Altomonte Ensamble, concierto íntimo y cálido

El grupo austriaco Altomonte Ensamble.
Foto: Especial

MÉXICO, D.F. (proceso.com.mx).- Una muy mala, por no decir inexistente promoción, aunada al “Buen Fin”, dieron como resultado que uno de los conciertos íntimos y delicados más disfrutables del año se viera vacío en por lo menos la mitad del pequeño Salón de Recepciones del Museo Nacional de Arte (Munal), donde, con entrada gratuita, se presentó la noche del viernes 15 el muy buen grupo austriaco Altomonte Ensamble especializado en música antigua y barroca.

Con una dotación singular que incluye la voz humana, el Altomonte se integra con Jolanta Sosnowska al violín, Thomas Wall, violonchelo; Matthias Giesen al clavecín-órgano, y Markus Miesenberger, tenor. El conjunto ofreció un programa igualmente singular de gran delicadeza, propio solo para intérpretes de mucho oficio y dedicación. Para abrir boca inició nada menos que con la Suite I para violonchelo solo de Johan Sebastian Bach (1685-1750), siguió con “So che dáquilla e costume” de la ópera Pulcheria de Johan Joseph Fux  (1660-1741), luego la Sonata en re mayor para violín y bajo continuo de Antonio Vivaldi (1678-1741) que dio paso a “Moriste ninfa bella” de la ópera Orfeo del emperador Leopoldo I (1640-1705), a la que sucedió la rara vez escuchada Orgelsolo: Toccata prima del libro secondo di Toccate, ricercar cromático post il Credoaus Fiori Musicale de Girolamo Frescobaldi (1583-1643), que desembocó en un justo intermedio.

La segunda parte arrancó con las florituras de Vivaldi en su Sonata III en la menor para violonchelo y bajo continuo, y repitió Leopoldo I de quien se interpretó la segunda aria para violín y bajo continuo de la suite Aus den balleti. Este emperador cedió su lugar a otro que le sucediera años más tarde, el káiser Joseph I (1678-1711) con “Piu d’ogni stella” del poema pastoral dramático La Flora, para dar paso a Chacona para violín y bajo continuo de Heinrich Schmelzaer (1623-1680) y culminó con “Non é degno di perdono” del oratorio Il trionfo di Giuditta de Giuseppe Porsile (1680-1750).

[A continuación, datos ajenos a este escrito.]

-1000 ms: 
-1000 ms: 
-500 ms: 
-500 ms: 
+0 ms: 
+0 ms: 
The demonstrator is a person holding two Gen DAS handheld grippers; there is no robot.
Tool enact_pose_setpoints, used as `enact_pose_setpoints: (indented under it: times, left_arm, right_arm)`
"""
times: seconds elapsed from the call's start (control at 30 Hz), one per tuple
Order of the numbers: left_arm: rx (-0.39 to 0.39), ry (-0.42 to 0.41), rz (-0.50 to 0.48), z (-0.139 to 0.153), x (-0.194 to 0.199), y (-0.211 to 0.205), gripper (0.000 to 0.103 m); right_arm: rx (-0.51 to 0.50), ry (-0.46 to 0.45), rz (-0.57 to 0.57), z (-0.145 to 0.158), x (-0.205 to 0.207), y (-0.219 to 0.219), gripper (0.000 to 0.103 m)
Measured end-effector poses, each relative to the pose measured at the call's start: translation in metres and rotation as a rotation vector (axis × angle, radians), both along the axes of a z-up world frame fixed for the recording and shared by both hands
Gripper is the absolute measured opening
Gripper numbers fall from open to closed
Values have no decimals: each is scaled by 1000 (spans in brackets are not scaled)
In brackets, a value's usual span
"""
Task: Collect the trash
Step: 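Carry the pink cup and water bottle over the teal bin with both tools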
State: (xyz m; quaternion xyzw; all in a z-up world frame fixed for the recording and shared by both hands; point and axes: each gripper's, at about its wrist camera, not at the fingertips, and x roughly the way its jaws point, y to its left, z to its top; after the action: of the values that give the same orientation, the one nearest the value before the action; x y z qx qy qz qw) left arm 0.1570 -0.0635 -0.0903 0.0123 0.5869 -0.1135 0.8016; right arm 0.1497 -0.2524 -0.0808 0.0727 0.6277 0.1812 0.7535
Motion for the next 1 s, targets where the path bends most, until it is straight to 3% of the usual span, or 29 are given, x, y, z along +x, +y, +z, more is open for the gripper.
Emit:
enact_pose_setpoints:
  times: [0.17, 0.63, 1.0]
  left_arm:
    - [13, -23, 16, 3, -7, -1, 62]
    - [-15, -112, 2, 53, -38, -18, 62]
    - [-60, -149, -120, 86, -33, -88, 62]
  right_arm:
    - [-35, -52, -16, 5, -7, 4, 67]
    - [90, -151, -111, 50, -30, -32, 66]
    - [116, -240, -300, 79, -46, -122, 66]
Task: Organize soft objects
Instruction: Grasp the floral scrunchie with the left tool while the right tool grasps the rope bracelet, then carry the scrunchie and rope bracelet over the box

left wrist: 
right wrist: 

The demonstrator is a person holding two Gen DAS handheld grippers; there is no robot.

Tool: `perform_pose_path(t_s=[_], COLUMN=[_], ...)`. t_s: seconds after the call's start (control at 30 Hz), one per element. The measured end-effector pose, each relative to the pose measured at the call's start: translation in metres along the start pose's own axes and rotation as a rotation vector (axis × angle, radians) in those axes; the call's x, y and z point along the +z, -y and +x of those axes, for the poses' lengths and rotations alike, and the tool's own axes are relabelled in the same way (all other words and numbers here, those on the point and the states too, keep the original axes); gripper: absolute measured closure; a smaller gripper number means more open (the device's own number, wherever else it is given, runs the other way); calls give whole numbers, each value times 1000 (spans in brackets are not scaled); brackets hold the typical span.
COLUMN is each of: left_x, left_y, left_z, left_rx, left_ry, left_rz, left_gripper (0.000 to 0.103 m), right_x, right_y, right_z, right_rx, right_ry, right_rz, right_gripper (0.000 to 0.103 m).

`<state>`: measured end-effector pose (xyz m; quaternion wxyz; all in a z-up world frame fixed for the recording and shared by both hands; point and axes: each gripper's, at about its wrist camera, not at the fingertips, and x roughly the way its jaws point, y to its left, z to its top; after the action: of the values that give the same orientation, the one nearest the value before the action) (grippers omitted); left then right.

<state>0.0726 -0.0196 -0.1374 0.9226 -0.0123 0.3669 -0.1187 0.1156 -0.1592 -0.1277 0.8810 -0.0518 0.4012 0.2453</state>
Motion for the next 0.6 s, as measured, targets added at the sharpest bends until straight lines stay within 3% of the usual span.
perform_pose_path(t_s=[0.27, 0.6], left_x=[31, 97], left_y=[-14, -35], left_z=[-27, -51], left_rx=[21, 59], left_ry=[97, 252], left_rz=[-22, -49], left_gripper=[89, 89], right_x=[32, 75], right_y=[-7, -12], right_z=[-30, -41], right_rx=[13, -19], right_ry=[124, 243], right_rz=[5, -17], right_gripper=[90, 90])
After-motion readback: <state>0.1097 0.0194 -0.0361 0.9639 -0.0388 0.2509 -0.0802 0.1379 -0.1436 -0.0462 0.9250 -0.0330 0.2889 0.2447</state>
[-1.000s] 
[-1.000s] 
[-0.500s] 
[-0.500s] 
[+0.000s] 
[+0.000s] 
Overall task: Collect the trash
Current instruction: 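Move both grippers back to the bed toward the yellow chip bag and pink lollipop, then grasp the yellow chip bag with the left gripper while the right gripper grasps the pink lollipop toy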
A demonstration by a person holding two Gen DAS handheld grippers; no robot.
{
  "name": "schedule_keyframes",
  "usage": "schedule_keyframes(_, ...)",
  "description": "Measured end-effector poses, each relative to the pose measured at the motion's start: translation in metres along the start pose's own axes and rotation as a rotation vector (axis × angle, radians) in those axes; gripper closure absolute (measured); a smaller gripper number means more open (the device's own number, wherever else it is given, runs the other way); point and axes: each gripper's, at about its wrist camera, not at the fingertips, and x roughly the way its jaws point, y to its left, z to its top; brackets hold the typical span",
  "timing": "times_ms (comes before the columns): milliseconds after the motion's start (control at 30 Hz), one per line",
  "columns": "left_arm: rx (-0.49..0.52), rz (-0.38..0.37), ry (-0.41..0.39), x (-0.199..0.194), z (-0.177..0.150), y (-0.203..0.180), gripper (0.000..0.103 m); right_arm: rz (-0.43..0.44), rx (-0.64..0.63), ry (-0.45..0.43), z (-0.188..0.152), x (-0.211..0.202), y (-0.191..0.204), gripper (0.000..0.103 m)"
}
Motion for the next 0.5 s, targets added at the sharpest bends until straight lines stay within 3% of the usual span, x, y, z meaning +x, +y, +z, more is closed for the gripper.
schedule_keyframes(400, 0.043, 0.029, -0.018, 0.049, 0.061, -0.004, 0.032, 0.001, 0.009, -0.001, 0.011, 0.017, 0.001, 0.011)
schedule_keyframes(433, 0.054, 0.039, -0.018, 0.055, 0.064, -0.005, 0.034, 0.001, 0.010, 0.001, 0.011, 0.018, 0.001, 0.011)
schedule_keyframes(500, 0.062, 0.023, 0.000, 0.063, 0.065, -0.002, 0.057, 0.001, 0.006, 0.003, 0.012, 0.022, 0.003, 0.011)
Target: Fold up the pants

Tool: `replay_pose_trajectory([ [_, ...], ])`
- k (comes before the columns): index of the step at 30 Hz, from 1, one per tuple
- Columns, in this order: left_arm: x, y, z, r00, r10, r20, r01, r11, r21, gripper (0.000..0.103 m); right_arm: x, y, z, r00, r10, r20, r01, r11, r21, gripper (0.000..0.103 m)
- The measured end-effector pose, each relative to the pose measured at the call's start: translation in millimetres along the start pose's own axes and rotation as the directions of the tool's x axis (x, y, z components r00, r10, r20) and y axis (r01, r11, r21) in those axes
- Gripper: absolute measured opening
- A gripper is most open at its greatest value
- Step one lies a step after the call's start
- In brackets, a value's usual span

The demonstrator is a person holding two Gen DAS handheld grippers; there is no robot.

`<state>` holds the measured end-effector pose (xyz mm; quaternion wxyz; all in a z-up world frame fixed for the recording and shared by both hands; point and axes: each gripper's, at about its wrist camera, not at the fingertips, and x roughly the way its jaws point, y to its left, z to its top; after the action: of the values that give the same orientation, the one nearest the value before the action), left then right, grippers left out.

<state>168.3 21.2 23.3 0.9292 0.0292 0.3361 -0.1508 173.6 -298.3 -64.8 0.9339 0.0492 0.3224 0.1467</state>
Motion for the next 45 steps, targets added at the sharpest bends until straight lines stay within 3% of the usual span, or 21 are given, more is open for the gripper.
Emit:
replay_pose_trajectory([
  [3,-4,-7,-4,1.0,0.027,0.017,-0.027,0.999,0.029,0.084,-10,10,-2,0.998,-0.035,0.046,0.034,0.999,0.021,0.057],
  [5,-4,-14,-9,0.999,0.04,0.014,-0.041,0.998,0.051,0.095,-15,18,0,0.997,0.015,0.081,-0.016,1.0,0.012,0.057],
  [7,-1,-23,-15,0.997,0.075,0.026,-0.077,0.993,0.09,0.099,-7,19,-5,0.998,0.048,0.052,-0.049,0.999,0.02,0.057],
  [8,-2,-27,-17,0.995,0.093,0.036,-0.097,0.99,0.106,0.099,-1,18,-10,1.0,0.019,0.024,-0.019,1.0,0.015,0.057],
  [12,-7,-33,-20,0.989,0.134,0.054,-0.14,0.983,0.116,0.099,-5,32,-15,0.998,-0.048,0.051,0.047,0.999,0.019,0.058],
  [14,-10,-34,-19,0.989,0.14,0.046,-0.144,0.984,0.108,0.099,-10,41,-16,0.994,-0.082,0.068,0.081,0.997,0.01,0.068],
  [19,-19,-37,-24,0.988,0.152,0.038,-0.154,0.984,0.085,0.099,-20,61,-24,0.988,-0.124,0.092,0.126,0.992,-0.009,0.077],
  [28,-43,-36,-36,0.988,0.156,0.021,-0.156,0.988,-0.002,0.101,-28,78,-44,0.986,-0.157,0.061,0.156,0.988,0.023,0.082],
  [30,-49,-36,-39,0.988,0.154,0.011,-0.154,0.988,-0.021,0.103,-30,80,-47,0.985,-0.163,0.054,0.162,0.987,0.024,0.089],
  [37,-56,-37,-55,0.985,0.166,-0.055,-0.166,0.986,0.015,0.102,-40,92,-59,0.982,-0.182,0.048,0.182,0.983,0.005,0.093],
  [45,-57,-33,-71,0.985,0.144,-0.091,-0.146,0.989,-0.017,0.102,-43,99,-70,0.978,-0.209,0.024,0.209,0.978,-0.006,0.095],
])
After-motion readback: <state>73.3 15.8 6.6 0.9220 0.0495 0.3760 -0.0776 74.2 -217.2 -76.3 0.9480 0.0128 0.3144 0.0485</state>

Como puede verse, una joya del barroco que no es nada común en nuestra programaciones habituales, ni aun entre los conjuntos, que tenemos varios y buenos,  que cultivan este tipo de música.

La ejecución del peograma fue de una limpieza total; fraseo claro, preciso, en todos y cada uno de los participantes, comprensión estilística plena y conocimiento de la época que se tradujo en la “intencionalidad” sonora y canora y que empezó con el grado de afinación de los instrumentos y los instrumentos mismos que, por supuesto, no son los que utilizan cuando abordan un repertorio distinto como el clásico o romántico, cronológica y afectivamente más cercanos a nuestros públicos y, por qué no decirlo, a nuestros propios oídos.

Concierto hermoso realmente, íntimo, delicado, fino y diferente, qué pena que lo hayamos disfrutado tan pocos.